As for the broadcasting sphere, there are tremendous prospects. This new "television" will allow you to create one hundred percent "presence effect", to see films through the eyes of their heroes, to see news through the eyes of eyewitnesses. And in his personal life, a person will have the opportunity to write down some important or pleasant moments of his life the way his eyes saw, so that later he could see it again with his own eyes.

This is where it is worth remembering about optography and forensics. At the same time, let me remind you that today, technologies for personal security of a person are actively developing in parallel. True, we in the CIS practically do not know these technologies, since although we have lived for 15 years under capitalism, our capitalism is kind of strange, with beggarly salaries. But our European neighbors are different. And personal security technologies have been actively developing there for a long time.

Among them:

  1. parents provide their children with mobile phones so that they can find out where the child is at any moment;
  2. children, the elderly and, in general, everyone who wants to are equipped with urgent warning devices about a critical situation: this is a key fob, one press of the button of which gives a call to the rescue service, and the key fob itself gives signals that allow you to instantly find its coordinates, where the rescue service leaves;
  3. people with a dangerous profession (and generally everyone) can implant a microscopic sensor under the skin (which cannot be found visually or with instruments), this sensor is a beacon of their location through a satellite orientation system; thus, no matter what happens to them, they will instantly be found anywhere in the world. This technology allows you to immediately track down kidnapped businessmen, missing agents or stolen children. Its effectiveness is amazing.

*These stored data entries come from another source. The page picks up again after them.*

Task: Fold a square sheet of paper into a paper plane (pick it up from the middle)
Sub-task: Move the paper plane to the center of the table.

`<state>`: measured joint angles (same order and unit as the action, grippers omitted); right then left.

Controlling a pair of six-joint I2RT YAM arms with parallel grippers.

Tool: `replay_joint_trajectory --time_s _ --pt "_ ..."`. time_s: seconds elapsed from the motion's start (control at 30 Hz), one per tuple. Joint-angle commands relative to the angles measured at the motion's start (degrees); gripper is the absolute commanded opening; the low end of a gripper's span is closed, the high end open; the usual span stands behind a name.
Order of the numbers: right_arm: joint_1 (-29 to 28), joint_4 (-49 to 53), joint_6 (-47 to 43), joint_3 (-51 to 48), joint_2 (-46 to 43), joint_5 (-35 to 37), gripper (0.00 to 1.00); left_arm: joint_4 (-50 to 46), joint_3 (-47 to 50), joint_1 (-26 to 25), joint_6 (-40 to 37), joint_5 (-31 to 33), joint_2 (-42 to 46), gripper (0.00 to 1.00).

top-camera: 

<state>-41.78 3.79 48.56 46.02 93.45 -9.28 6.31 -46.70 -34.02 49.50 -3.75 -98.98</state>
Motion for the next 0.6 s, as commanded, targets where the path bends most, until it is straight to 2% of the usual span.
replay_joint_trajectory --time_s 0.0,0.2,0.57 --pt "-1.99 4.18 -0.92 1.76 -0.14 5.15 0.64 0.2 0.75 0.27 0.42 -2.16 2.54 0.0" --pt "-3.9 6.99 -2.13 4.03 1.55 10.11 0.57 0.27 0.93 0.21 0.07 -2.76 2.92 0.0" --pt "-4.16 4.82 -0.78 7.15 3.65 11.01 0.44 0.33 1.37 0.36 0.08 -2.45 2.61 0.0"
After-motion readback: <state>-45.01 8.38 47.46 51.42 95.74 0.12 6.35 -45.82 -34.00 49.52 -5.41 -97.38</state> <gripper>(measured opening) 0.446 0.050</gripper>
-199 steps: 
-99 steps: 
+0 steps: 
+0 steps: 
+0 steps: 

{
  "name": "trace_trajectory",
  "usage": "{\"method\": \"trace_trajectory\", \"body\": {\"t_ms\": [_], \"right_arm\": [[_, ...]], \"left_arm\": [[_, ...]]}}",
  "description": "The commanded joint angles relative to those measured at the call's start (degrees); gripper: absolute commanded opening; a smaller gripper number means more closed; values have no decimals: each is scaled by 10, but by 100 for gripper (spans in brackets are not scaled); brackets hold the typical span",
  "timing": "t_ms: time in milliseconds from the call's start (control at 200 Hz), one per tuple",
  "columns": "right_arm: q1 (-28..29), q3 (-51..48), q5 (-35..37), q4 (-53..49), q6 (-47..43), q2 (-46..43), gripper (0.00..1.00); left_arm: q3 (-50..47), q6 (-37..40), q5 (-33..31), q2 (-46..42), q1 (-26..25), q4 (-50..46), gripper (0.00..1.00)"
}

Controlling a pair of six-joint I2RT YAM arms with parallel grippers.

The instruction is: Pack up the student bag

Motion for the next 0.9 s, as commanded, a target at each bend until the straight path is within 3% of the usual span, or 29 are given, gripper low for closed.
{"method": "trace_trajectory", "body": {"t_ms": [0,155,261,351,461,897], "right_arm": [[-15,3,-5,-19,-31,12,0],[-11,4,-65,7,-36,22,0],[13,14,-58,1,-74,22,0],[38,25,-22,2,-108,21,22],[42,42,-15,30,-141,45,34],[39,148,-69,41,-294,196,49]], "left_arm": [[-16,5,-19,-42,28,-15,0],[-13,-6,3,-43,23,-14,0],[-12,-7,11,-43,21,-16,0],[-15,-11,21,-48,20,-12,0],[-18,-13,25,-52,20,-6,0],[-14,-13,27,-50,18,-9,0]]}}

By the way, a number of developed countries today are considering the issue of implanting such sensors in general to all employees of special forces, and in Israel, the USA, England, France, a number of units, whose activities are especially dangerous, have long been equipped with them.

There are many other personal safety technologies out there, and more are coming soon. So somewhere at the junction of them and the technology of new telecommunications using signals from the optic nerve, something will appear that, in fact, will become the implementation of tasks that were once assigned to optography, but were never solved.

For example, I will propose the following technology: at the moment of danger, a person presses a button on the "safety key fob", which simultaneously turns on the mechanism for transmitting to the rescue service all the visual information that goes through the person's optic nerves at that time. This allows you to capture the picture of the crime through the eyes of the victim. Seems fantastic? But this is quite realistic in the era of nanotechnology, on the threshold of which we are standing.

It is quite possible that if not our children, then our grandchildren will use these devices. The whole picture of the crime will be transferred to the rescue service and forensic specialists, who will not need to look into the pupil of the murdered person to see the killer's face. The picture of the crime will do them a different way - and in all details. Of course, criminals who plan crimes in advance can take this into account - and then this technology will not help find the killers. But on the other hand, millions of crimes committed by drunken hooligans, street bandits, drug addicts, etc. will be immediately revealed upon the commission. And this is the bulk of all crimes. And what is important - this technology will stop the masses of criminals, as they will be afraid of immediate exposure. That is, its main value is in crime prevention.